| Prompt |
Write out, word for word, the first line of the data below and every line after it through the one containing "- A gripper".

** Opening Given records block **

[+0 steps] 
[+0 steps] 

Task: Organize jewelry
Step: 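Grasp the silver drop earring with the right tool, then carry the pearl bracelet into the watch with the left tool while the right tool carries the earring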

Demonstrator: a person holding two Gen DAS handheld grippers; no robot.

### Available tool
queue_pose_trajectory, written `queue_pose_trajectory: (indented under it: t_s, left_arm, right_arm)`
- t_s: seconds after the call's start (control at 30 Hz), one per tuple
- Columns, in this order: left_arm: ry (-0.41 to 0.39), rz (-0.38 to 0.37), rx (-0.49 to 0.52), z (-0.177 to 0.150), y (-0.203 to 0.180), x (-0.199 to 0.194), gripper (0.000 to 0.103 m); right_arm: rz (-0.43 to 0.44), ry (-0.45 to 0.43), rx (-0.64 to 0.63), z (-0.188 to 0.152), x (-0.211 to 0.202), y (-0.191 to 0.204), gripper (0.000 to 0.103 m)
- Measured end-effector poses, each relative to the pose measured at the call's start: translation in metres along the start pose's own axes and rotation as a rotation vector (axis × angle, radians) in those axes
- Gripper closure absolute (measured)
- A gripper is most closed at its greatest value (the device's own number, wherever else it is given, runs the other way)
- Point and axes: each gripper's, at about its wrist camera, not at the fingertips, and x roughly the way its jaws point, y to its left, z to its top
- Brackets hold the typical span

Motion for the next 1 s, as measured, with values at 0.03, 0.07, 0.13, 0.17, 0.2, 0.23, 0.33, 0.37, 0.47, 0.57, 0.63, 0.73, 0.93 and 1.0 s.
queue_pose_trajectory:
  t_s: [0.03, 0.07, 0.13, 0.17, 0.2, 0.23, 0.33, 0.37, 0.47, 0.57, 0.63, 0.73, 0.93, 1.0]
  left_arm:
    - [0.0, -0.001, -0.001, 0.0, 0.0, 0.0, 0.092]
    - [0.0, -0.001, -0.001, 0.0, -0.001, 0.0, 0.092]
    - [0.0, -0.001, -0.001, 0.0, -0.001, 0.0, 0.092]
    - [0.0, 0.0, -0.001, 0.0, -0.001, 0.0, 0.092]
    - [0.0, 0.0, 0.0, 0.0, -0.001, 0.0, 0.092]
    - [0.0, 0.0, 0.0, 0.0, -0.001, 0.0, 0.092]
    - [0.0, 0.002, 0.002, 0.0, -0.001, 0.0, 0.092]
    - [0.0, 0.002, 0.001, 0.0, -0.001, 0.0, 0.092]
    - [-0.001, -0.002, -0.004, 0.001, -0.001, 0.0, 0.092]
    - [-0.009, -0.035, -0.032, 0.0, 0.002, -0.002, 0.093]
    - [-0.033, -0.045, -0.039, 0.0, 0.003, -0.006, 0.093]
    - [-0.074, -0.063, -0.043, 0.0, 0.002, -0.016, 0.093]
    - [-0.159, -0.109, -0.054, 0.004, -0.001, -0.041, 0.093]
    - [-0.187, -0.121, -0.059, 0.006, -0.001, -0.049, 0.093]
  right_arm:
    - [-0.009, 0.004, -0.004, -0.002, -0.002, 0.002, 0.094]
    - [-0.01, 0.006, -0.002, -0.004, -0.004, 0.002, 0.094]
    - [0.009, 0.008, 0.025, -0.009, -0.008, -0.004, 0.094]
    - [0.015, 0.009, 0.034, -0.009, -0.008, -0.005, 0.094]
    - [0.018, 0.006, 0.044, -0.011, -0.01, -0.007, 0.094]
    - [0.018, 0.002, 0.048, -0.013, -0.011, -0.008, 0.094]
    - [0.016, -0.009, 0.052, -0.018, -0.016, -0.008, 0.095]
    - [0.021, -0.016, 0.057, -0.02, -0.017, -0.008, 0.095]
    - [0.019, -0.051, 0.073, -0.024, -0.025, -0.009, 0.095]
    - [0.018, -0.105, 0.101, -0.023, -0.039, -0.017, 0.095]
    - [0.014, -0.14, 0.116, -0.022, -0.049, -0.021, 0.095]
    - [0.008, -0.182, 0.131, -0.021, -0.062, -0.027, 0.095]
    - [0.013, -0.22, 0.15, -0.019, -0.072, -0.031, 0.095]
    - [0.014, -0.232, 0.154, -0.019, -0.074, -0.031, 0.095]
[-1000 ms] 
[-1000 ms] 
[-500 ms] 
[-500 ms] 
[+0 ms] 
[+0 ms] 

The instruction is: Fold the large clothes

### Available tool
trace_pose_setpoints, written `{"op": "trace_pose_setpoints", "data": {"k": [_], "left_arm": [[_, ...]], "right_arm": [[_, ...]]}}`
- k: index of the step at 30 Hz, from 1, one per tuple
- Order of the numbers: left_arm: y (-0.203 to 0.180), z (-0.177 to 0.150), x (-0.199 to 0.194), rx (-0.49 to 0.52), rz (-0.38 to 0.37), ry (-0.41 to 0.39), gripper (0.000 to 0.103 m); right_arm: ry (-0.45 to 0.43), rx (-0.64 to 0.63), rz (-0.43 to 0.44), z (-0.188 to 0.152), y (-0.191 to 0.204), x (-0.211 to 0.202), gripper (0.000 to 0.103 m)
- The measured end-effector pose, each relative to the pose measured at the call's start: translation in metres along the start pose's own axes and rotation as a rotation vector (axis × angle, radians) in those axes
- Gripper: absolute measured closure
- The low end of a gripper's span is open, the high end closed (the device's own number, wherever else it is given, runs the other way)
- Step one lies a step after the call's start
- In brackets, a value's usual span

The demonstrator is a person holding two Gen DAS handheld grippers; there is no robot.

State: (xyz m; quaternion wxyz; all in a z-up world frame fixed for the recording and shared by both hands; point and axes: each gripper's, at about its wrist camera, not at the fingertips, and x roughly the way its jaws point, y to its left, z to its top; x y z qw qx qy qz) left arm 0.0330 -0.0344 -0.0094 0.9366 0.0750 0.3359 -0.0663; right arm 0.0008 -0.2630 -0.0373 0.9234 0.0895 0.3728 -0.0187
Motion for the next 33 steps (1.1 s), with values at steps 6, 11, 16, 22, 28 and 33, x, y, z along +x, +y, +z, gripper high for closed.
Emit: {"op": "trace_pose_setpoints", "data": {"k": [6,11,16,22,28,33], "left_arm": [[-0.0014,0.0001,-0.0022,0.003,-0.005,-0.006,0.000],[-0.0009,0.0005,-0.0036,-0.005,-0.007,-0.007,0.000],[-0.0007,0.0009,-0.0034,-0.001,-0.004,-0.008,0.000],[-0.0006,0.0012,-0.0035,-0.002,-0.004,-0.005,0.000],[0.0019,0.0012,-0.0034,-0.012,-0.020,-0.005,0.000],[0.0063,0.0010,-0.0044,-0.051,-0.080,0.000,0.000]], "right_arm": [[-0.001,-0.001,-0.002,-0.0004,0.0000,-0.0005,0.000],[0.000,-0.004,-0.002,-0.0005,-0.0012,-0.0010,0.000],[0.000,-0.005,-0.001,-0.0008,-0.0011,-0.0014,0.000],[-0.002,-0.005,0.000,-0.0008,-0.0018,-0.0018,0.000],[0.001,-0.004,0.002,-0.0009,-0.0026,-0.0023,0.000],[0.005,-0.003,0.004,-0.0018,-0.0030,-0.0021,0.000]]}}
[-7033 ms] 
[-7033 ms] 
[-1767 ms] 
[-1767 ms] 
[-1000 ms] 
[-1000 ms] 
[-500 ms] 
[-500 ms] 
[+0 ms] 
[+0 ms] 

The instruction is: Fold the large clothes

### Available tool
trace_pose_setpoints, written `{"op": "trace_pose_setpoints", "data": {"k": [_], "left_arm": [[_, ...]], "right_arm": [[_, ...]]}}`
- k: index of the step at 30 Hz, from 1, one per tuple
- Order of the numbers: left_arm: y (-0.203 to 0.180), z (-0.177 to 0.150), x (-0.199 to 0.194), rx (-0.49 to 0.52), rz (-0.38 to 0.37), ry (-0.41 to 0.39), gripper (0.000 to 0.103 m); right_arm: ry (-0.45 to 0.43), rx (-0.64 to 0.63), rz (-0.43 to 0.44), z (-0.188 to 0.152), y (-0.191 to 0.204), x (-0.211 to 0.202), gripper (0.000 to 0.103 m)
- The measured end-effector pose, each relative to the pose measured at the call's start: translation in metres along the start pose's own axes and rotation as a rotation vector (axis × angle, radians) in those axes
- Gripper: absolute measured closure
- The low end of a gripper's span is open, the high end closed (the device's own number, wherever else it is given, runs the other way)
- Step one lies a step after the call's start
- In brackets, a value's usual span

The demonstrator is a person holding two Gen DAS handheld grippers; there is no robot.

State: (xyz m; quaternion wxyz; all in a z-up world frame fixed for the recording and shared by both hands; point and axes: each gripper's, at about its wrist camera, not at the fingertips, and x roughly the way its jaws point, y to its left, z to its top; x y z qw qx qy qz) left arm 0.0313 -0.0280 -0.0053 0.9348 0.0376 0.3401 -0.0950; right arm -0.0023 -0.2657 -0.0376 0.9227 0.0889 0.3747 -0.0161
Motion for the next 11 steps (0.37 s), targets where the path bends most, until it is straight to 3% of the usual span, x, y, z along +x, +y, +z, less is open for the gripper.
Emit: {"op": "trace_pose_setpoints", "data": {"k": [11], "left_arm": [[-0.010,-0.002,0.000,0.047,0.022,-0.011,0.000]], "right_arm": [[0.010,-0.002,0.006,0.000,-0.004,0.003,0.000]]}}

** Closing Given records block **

| Task solution |
[+0 steps] 
[+0 steps] 

Task: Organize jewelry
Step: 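Grasp the silver drop earring with the right tool, then carry the pearl bracelet into the watch with the left tool while the right tool carries the earring
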
Demonstrator: a person holding two Gen DAS handheld grippers; no robot.

### Available tool
queue_pose_trajectory, written `queue_pose_trajectory: (indented under it: t_s, left_arm, right_arm)`
- t_s: seconds after the call's start (control at 30 Hz), one per tuple
- Columns, in this order: left_arm: ry (-0.41 to 0.39), rz (-0.38 to 0.37), rx (-0.49 to 0.52), z (-0.177 to 0.150), y (-0.203 to 0.180), x (-0.199 to 0.194), gripper (0.000 to 0.103 m); right_arm: rz (-0.43 to 0.44), ry (-0.45 to 0.43), rx (-0.64 to 0.63), z (-0.188 to 0.152), x (-0.211 to 0.202), y (-0.191 to 0.204), gripper (0.000 to 0.103 m)
- Measured end-effector poses, each relative to the pose measured at the call's start: translation in metres along the start pose's own axes and rotation as a rotation vector (axis × angle, radians) in those axes
- Gripper closure absolute (measured)
- A gripper is most closed at its greatest value (the device's own number, wherever else it is given, runs the other way)

Whatever the exercise asked has now been answered.